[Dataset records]
+++

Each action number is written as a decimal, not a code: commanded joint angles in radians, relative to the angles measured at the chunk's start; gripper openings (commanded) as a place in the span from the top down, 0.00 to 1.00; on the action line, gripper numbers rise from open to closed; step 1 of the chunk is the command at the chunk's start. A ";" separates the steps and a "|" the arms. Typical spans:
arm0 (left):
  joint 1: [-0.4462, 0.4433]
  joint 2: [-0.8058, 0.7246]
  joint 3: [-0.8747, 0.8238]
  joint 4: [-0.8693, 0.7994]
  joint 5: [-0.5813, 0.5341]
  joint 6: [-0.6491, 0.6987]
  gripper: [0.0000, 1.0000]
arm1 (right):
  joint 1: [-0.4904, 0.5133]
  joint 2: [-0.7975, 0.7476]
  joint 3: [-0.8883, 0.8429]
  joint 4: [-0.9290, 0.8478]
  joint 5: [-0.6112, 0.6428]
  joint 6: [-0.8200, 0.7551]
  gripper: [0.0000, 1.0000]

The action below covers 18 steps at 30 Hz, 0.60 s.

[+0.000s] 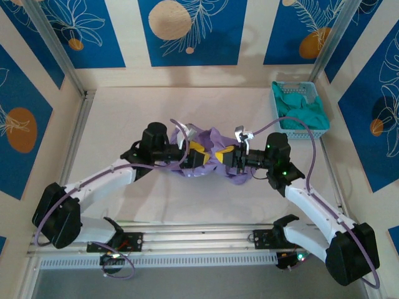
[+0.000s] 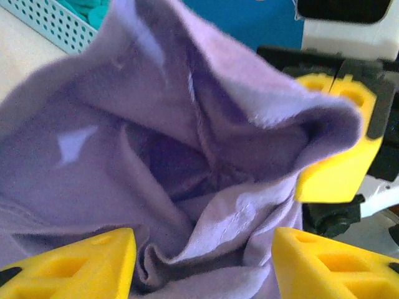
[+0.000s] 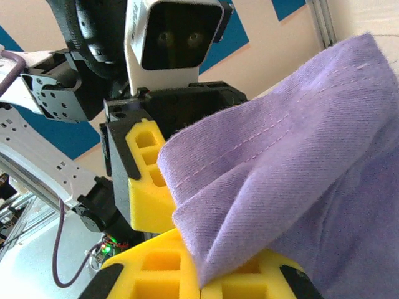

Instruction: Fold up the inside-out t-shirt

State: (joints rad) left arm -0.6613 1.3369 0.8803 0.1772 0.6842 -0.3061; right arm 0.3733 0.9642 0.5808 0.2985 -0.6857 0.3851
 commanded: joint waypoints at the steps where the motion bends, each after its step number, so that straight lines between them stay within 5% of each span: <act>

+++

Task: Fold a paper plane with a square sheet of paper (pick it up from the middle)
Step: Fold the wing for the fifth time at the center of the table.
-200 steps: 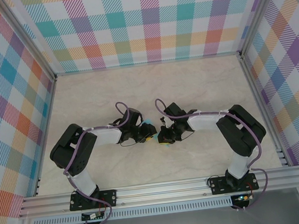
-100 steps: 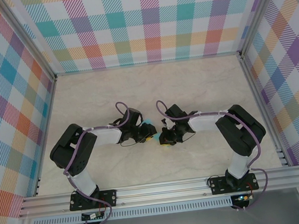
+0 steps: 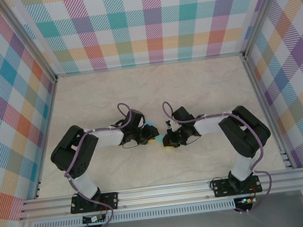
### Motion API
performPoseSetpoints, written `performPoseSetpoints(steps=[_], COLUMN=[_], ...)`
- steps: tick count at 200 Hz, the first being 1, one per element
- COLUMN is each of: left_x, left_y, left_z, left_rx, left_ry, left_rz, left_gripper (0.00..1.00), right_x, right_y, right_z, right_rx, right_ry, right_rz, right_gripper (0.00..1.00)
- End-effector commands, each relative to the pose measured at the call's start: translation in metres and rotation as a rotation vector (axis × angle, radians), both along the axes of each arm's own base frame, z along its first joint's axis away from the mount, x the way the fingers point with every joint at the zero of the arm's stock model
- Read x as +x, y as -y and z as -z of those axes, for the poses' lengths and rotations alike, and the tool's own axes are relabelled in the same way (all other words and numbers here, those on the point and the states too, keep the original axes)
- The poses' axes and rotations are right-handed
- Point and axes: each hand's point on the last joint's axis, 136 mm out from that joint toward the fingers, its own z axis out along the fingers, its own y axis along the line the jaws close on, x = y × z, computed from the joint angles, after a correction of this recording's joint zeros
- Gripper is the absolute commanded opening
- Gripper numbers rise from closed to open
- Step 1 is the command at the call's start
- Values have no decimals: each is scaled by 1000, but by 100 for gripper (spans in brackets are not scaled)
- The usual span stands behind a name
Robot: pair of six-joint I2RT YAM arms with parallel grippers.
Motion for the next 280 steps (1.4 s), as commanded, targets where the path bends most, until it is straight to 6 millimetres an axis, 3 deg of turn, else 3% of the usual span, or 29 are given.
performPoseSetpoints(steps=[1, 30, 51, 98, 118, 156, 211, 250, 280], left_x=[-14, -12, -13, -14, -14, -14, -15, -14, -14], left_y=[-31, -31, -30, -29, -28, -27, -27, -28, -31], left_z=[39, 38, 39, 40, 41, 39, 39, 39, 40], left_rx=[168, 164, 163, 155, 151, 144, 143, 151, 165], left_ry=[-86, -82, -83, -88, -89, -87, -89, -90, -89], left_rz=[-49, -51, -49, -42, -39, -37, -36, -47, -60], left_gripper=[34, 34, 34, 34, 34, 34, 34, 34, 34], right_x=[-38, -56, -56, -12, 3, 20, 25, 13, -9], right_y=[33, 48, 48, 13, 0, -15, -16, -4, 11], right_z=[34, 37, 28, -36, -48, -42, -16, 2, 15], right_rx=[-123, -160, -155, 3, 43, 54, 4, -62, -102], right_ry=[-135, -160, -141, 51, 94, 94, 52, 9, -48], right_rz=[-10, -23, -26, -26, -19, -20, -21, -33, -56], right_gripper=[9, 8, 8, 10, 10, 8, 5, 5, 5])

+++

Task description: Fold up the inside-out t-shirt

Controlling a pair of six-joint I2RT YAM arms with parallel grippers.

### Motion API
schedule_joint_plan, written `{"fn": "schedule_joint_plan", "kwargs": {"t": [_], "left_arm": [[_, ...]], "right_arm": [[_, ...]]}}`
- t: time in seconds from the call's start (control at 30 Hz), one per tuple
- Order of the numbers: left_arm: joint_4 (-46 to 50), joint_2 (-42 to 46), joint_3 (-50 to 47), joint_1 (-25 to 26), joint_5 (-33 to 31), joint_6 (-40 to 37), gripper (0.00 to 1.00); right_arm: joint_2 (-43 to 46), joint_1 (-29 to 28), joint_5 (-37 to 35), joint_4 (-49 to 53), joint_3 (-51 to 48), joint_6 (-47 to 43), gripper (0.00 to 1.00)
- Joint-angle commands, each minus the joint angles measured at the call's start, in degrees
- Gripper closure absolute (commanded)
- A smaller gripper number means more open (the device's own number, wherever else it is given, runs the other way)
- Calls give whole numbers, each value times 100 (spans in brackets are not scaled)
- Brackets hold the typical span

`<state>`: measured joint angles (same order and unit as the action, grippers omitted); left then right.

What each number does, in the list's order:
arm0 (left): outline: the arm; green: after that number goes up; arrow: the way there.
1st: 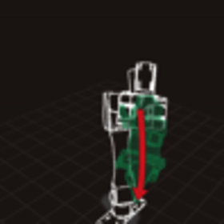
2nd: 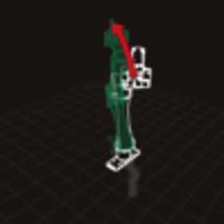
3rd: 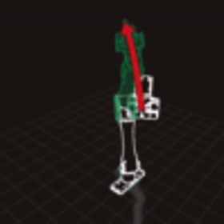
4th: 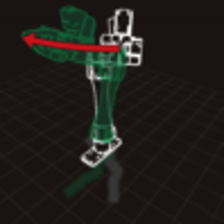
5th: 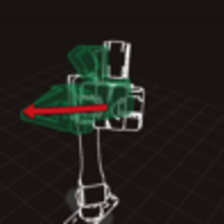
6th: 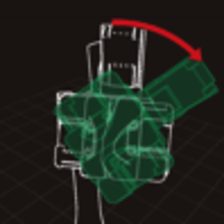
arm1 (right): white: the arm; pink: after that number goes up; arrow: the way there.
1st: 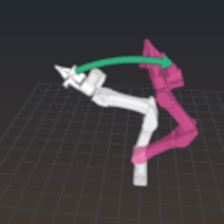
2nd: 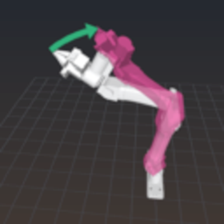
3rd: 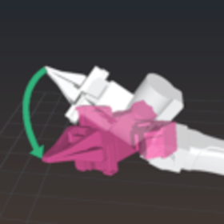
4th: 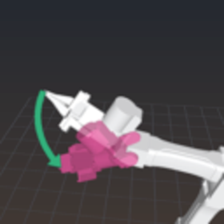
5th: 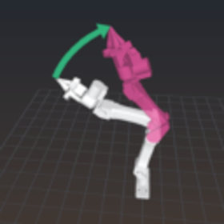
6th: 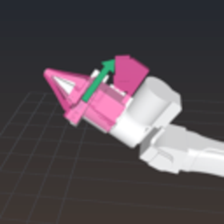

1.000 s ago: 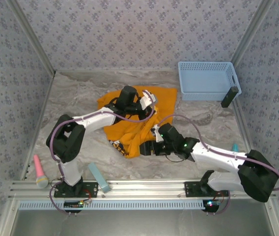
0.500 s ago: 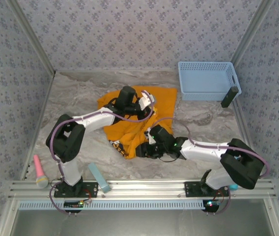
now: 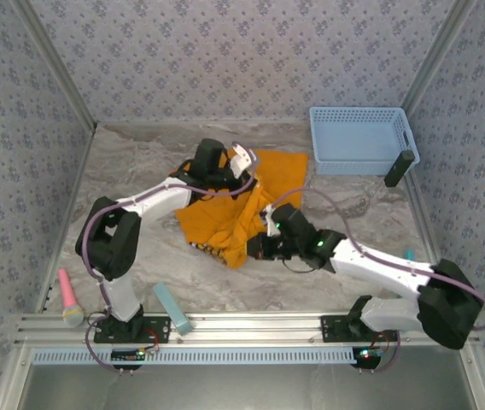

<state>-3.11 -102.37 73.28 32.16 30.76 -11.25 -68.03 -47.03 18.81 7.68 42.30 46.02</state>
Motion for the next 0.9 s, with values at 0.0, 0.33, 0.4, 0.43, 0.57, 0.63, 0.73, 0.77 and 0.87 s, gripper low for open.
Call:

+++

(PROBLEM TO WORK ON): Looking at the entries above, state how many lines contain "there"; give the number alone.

(RESPONSE FOR THIS EXERCISE): 2